Saying ‘No’ is not client betrayal

Acting Attorney General Sally Yates

Acting Attorney General Sally Yates

Sally Yates’ refusal to order the Department of Justice to defend Donald Trump’s immigration/refugee ban was decried as betrayal. These attacks on this career prosecutor misunderstand a lawyer’s fundamental duty and the specific role the Attorney General plays.

“Betrayed.” Acting Attorney General Sally Yates said “no” to President Trump and refused to order the Department of Justice to defend the immigration/refugee ban. This was decried as an act that “betrayed” the Trump administration, and stood as “a further demonstration of how politicized our legal system has become” and an instance of “people refusing to enforce our laws ….”

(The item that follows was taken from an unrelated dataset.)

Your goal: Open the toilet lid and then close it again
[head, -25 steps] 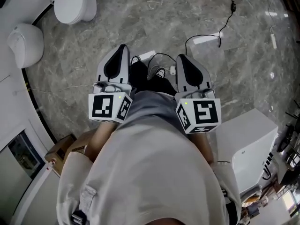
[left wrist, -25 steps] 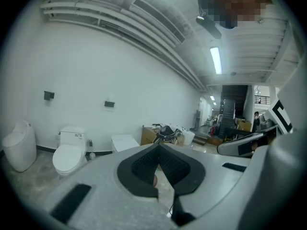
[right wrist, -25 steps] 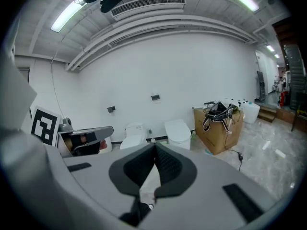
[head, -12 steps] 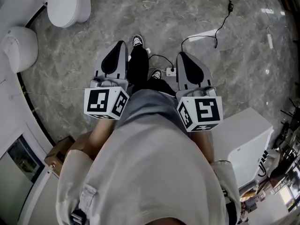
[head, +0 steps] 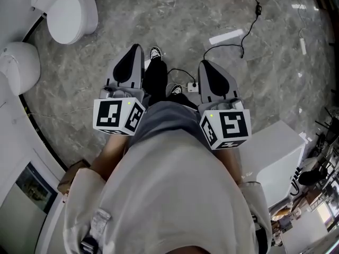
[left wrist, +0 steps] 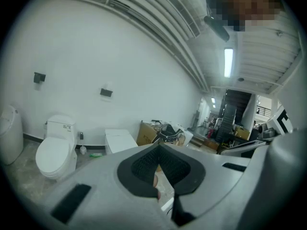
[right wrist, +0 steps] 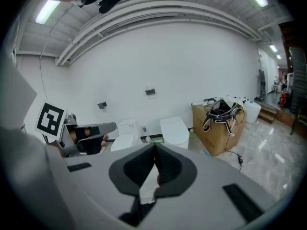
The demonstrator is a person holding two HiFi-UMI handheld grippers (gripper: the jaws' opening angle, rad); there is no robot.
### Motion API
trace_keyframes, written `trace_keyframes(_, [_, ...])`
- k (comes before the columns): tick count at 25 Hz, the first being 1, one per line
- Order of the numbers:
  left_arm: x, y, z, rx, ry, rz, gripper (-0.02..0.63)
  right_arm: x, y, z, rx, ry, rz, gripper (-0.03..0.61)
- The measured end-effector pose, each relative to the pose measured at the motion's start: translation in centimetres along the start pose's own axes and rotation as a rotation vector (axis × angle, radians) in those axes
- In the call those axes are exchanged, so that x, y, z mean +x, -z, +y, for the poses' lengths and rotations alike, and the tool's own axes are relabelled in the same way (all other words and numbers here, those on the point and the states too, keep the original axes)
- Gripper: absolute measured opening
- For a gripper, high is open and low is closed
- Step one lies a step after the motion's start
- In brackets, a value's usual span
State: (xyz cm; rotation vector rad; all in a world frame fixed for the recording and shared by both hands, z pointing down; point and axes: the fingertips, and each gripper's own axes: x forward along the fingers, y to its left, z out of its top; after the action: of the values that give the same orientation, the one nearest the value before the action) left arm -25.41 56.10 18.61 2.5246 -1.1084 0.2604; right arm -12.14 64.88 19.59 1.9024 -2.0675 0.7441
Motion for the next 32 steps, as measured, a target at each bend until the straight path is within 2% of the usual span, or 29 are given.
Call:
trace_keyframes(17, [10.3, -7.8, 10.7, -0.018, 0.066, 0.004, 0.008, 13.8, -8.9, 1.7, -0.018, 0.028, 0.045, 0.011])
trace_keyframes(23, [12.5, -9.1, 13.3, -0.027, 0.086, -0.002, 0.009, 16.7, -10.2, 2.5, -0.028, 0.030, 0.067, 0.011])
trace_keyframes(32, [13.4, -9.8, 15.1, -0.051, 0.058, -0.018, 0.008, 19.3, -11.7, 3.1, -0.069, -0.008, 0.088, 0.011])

These attacks on this career prosecutor misunderstand a lawyer’s fundamental duty and the specific role the Attorney General plays.

Lawyers say “no” to clients all the time. We tell clients that a particular claim or defense can’t be raised or that an argument won’t be presented. Our duty is to the client within limits set by law. There is no principle that says a lawyer must (or may) do whatever the client wishes and defend any position no matter how unconstitutional or unlawful.

Indeed, the Rules of Professional Conduct sometimes require us to tell the client “no.” We cannot lie or present false evidence to a court, and we are also forbidden from following a superior’s orders when what the superior is demanding is clearly unethical.

The misunderstanding of the lawyer’s role is even more profound here because it is not necessarily the case that Donald Trump and his administration are the “client” of the Attorney General. As one scholar wrote, “[t]he relationship between the Attorney General and the President … is to place the Constitution and the law above policy and politics.” And as former Attorney General William Barr explained, even though the attorney general is a counselor to the president and a subordinate in terms of how policy is set, “the attorney general’s ultimate allegiance must be to the rule of law.”

Jules Epstein and Harwell Wells are Professors at Temple Beasley School of Law.